- _Exercise brief_
Look below. Copy each line that has "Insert" in it.

Source data:
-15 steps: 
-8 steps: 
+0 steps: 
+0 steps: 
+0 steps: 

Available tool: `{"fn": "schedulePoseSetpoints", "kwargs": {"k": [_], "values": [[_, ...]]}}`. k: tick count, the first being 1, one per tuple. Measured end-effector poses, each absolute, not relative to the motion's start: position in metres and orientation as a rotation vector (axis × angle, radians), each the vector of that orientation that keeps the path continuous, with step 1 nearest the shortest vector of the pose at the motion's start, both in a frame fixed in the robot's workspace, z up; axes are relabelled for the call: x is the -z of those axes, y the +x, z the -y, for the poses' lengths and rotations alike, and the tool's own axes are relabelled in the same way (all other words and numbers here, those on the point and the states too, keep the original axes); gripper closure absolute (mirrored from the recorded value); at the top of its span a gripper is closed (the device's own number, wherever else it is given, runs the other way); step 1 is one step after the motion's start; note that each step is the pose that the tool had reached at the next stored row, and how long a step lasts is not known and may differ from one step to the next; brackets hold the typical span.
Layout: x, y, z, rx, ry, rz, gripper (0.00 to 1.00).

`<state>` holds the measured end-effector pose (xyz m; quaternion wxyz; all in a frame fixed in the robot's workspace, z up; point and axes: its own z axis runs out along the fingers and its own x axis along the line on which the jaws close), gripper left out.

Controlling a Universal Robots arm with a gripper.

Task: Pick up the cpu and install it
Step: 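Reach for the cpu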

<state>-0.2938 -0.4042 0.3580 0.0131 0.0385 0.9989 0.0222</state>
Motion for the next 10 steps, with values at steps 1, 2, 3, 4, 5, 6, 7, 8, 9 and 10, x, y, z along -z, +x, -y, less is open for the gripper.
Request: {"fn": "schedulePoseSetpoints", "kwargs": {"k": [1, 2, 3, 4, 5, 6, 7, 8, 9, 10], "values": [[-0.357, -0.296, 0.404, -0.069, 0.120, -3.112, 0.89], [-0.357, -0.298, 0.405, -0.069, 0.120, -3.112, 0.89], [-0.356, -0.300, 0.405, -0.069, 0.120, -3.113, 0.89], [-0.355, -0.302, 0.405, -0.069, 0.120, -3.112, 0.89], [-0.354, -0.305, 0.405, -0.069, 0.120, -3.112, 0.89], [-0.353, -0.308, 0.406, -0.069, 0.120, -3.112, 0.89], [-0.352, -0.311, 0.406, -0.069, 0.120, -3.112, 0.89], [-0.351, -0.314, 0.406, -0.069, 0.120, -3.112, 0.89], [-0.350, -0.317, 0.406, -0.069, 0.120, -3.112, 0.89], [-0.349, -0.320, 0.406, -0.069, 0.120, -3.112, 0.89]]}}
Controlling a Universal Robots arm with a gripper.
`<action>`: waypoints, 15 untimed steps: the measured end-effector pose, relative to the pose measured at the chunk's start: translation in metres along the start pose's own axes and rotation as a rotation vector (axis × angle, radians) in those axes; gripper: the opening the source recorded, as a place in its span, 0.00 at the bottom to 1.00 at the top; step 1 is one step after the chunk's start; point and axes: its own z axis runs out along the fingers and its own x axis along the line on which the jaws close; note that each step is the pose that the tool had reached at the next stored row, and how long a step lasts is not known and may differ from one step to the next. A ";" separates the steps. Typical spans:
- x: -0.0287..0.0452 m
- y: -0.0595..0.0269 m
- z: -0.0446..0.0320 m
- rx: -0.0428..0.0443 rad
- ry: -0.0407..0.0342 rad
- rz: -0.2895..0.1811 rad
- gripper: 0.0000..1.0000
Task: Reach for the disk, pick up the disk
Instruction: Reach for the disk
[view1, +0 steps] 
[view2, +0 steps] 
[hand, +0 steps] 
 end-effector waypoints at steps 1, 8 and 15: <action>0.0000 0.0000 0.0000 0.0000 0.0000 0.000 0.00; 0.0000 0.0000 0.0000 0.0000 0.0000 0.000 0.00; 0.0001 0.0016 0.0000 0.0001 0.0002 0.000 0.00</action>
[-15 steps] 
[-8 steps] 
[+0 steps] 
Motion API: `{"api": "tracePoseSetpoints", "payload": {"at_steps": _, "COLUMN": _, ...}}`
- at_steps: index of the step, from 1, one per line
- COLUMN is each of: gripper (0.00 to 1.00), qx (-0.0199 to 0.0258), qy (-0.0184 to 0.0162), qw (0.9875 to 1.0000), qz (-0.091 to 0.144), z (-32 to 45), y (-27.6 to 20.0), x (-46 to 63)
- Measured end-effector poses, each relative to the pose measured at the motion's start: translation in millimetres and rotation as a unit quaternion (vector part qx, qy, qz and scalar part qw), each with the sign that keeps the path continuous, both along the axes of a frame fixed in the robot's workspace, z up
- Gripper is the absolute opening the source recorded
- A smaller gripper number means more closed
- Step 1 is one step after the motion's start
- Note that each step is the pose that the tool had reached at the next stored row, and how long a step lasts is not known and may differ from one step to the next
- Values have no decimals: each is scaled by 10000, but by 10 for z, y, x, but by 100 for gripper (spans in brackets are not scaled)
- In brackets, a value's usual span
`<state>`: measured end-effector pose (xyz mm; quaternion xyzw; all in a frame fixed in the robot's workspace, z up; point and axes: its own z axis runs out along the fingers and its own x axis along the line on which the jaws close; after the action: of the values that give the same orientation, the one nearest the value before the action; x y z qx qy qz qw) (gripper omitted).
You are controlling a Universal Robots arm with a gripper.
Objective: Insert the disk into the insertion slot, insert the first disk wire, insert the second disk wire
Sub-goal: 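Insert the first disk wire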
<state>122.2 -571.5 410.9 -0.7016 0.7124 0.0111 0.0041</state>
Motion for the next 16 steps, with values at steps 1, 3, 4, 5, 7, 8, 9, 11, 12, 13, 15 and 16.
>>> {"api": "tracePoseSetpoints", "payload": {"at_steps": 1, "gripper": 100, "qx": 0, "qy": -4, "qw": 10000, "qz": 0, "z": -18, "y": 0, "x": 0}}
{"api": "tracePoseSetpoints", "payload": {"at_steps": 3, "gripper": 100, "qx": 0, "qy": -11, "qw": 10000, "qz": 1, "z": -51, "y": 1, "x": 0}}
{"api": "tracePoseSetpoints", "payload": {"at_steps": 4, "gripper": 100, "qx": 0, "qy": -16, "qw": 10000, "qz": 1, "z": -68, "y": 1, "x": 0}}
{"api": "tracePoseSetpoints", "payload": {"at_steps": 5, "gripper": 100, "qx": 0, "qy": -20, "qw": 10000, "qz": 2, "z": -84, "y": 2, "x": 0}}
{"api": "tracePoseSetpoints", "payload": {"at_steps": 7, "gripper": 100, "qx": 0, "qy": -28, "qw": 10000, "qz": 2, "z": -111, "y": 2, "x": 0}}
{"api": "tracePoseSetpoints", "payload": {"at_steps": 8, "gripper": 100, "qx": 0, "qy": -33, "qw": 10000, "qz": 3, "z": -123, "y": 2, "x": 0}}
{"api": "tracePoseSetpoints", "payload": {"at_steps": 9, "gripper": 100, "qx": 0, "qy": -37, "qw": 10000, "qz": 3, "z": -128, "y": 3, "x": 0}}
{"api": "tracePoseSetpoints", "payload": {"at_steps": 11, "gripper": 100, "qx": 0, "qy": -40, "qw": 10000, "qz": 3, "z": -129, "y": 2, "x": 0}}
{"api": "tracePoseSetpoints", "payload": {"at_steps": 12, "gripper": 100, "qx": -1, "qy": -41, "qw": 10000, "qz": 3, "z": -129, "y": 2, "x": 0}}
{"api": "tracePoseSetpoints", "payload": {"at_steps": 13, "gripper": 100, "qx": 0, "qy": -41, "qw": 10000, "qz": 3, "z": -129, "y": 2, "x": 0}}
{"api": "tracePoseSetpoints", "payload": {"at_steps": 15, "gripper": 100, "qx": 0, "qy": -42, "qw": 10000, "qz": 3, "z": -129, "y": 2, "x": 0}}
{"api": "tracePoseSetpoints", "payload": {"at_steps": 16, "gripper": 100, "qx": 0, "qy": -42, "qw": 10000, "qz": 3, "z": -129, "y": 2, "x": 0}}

- _The answer_
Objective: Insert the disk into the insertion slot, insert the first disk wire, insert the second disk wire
Sub-goal: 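Insert the first disk wire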

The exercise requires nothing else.